The  197th Field Artillery Regiment is a regiment in the New Hampshire Army National Guard.

History
B Battery claims to have been formed before 1780 as 1st Company, Light Infantry, 2nd Regiment, 2nd Brigade, 2nd Division, New Hampshire Militia. C Battery traces its history to Captain Waldron’s Minute Company, 2nd New Hampshire Regiment, which was organized on July 3, 1775, making C Battery one of several National Guard units with colonial roots.

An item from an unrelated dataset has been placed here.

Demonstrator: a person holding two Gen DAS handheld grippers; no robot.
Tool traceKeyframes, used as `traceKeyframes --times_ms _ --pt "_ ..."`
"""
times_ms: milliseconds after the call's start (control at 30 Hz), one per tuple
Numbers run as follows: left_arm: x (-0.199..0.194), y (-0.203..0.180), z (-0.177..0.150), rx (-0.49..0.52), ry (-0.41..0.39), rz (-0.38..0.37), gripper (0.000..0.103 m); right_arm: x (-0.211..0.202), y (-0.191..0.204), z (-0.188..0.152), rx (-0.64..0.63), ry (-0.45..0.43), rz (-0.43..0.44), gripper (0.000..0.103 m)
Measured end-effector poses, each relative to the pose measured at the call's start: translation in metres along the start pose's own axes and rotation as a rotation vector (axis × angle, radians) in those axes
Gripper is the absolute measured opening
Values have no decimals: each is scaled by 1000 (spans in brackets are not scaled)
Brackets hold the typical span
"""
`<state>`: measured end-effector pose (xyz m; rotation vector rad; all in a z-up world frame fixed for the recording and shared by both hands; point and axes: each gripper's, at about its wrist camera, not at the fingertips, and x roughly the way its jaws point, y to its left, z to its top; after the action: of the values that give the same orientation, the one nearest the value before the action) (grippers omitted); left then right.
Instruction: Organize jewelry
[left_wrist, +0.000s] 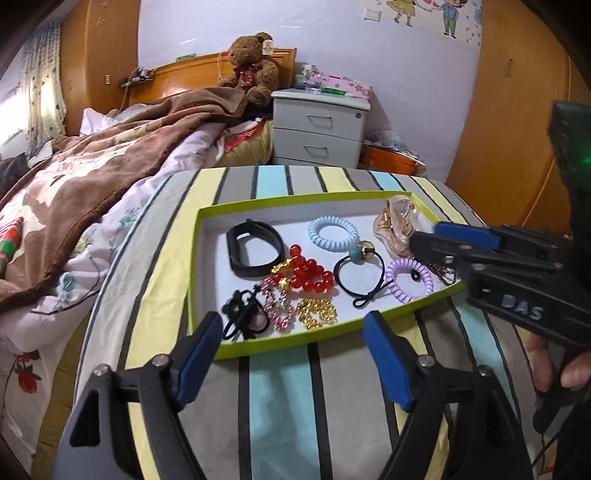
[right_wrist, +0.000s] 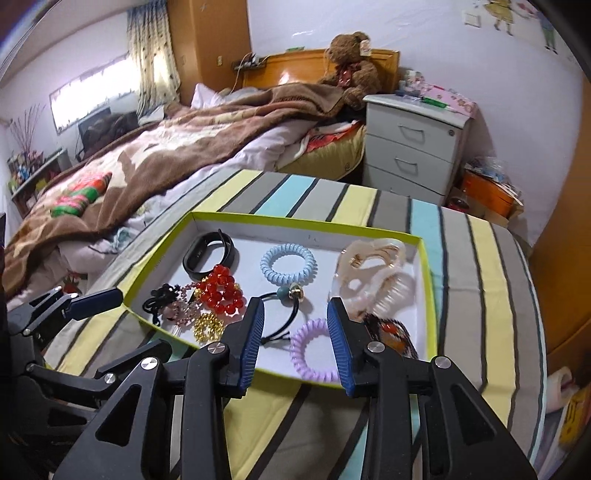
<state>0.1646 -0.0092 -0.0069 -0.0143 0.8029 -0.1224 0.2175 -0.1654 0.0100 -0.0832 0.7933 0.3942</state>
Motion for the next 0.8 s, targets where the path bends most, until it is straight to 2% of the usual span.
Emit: traceKeyframes --times_ms 167,333,433,567,700,800 --pt "-8 -3 -7 0 -12 36 86 -19 -4 -19 53 -18 -32 43" --pt "-13 -6 -13 -14 -8 64 88 -31 -1 -40 86 -22 -86 43" --pt "-13 -10 -15 -6 3 107 88 -35 1 -52 89 -20 -113 43" --pt "-13 -13 -18 1 3 112 88 -38 3 -60 95 -16 -138 43" --pt "-9 -18 -19 14 21 147 88 -41 1 -64 113 -17 -138 43" --pt "-9 -18 -21 2 25 124 88 -44 0 -66 121 -24 -151 43"
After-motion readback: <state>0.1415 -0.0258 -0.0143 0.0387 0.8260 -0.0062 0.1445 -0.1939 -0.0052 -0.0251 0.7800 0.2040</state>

The regiment takes most of its lineage from the 1st New Hampshire Volunteer Infantry.

Lineage and Honors

Lineage
Reorganized and federally recognized 24 April 1922 in the New Hampshire National Guard at Concord as the 197th Artillery (Coast Artillery Corps)
 HHB from Company C, 1st Infantry NHNG
 Service Battery from I Company 1st Infantry NHNG
 Battery A from Company E, 1st Infantry NHNG
 Battery B from Company F, 1st Infantry NHNG
 Battery C from Company K, 1st Infantry NHNG
 Battery D from Company A, 1st Infantry NHNG
 HHB 2d Battalion from Company M, 1st Infantry NHNG
 Battery E from Company I, 1st Infantry NHNG
 Battery F from Company G, 1st Infantry NHNG
 Battery G from Company L, 1st Infantry NHNG
 Battery H from Company H, 1st Infantry NHNG
Redesignated 23 April 1924 as the 197th Coast Artillery Regiment (Antiaircraft)(Semimobile)
 Inducted into federal service 16 September 1940 at Concord
 3d Battalion activated August 1942
Regiment broken up 15 May 1943 as Follows
 Headquarters and Headquarters Battery, as 197th Antiaircraft Artillery Group (see the 197th Field Artillery Brigade)
 1st Battalion as 744th Antiaircraft Artillery Battalion
 2d Battalion as 210th Antiaircraft Artillery Battalion
 3d Battalion as 237th Antiaircraft Artillery Searchlight Battalion
1 February 1959 744th and 210th AAA Battalions consolidated with 197th Artillery, a parent regiment under the Combat Arms Regimental System
1968-1969 3rd Battalion 197th Artillery served in Vietnam
 B Battery 3-197th-FAR merged with A Battery 2-13th-FAR to form D Battery 2-13th-FAR, "The Jungle Battery".
 Battery E (Target Acquisition), 197th Field Artillery Regiment was activated 1 June 2012

Campaign Participation Credit
unknown

Decorations
Valorous Unit Award, Meritorious Unit Commendation

Vietnam (1968-1969)
During the Vietnam war, 3rd Battalion 197th-FAR served in country from 1968 to 1969.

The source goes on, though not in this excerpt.